Exercise brief:
Starting at the first line of the listing below and ending at the line with "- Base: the", copy each line exactly.

Available data:
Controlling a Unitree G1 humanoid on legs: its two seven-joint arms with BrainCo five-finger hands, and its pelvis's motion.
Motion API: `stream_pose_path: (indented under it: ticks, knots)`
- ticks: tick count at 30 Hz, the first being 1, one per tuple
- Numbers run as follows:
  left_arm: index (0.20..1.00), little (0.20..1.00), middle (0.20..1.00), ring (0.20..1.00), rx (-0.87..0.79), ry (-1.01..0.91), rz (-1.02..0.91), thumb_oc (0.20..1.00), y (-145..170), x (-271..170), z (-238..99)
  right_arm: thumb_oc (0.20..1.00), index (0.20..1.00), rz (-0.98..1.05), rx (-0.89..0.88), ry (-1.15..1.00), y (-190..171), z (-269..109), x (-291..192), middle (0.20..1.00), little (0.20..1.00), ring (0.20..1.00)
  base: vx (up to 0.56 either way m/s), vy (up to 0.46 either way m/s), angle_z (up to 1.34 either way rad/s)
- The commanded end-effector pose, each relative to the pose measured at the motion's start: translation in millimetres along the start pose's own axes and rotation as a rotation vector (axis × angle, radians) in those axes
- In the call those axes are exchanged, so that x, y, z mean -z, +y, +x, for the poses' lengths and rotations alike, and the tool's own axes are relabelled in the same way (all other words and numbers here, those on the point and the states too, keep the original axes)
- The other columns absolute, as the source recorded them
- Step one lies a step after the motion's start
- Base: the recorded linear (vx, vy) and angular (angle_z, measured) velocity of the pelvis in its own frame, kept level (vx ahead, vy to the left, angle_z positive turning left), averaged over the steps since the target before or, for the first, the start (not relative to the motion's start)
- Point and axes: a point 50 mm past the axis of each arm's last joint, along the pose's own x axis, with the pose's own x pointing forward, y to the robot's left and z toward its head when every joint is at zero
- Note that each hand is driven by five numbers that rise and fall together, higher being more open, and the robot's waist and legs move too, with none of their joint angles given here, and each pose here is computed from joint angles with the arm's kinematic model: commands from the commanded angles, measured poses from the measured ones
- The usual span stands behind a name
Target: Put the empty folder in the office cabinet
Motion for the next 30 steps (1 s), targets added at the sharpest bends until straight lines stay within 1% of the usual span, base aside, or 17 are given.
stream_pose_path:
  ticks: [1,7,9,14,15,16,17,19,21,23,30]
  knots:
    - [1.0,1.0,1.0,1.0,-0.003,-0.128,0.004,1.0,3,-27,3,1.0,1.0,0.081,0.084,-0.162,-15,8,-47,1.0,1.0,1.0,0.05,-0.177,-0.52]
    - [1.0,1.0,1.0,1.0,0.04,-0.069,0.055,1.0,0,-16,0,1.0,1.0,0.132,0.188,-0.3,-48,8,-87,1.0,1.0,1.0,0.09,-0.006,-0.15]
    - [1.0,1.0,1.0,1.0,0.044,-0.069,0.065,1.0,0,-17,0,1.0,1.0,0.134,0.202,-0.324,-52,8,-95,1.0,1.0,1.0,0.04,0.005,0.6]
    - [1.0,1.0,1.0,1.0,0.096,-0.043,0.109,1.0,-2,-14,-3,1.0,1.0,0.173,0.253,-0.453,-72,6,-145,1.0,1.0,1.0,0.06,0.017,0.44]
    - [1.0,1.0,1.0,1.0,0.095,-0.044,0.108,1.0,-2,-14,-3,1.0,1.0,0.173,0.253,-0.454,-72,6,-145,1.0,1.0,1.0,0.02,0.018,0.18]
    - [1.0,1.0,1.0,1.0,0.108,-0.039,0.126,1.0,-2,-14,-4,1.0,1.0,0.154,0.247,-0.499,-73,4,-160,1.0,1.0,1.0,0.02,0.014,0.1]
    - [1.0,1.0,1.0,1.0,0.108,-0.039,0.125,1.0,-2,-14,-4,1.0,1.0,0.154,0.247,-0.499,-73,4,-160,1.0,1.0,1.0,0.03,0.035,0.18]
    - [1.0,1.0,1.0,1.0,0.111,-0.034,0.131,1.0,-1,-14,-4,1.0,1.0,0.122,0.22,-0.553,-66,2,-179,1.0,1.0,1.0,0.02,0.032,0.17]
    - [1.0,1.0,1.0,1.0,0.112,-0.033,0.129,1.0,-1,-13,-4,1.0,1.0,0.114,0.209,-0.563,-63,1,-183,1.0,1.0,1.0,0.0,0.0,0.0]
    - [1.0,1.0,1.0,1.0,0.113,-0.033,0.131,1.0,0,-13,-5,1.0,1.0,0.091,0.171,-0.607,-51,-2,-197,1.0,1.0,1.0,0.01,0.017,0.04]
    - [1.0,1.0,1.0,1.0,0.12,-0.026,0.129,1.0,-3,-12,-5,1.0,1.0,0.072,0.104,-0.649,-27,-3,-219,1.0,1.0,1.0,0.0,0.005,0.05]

Exercise answer:
Controlling a Unitree G1 humanoid on legs: its two seven-joint arms with BrainCo five-finger hands, and its pelvis's motion.
Motion API: `stream_pose_path: (indented under it: ticks, knots)`
- ticks: tick count at 30 Hz, the first being 1, one per tuple
- Numbers run as follows:
  left_arm: index (0.20..1.00), little (0.20..1.00), middle (0.20..1.00), ring (0.20..1.00), rx (-0.87..0.79), ry (-1.01..0.91), rz (-1.02..0.91), thumb_oc (0.20..1.00), y (-145..170), x (-271..170), z (-238..99)
  right_arm: thumb_oc (0.20..1.00), index (0.20..1.00), rz (-0.98..1.05), rx (-0.89..0.88), ry (-1.15..1.00), y (-190..171), z (-269..109), x (-291..192), middle (0.20..1.00), little (0.20..1.00), ring (0.20..1.00)
  base: vx (up to 0.56 either way m/s), vy (up to 0.46 either way m/s), angle_z (up to 1.34 either way rad/s)
- The commanded end-effector pose, each relative to the pose measured at the motion's start: translation in millimetres along the start pose's own axes and rotation as a rotation vector (axis × angle, radians) in those axes
- In the call those axes are exchanged, so that x, y, z mean -z, +y, +x, for the poses' lengths and rotations alike, and the tool's own axes are relabelled in the same way (all other words and numbers here, those on the point and the states too, keep the original axes)
- The other columns absolute, as the source recorded them
- Step one lies a step after the motion's start
- Base: the recorded linear (vx, vy) and angular (angle_z, measured) velocity of the pelvis in its own frame, kept level (vx ahead, vy to the left, angle_z positive turning left), averaged over the steps since the target before or, for the first, the start (not relative to the motion's start)

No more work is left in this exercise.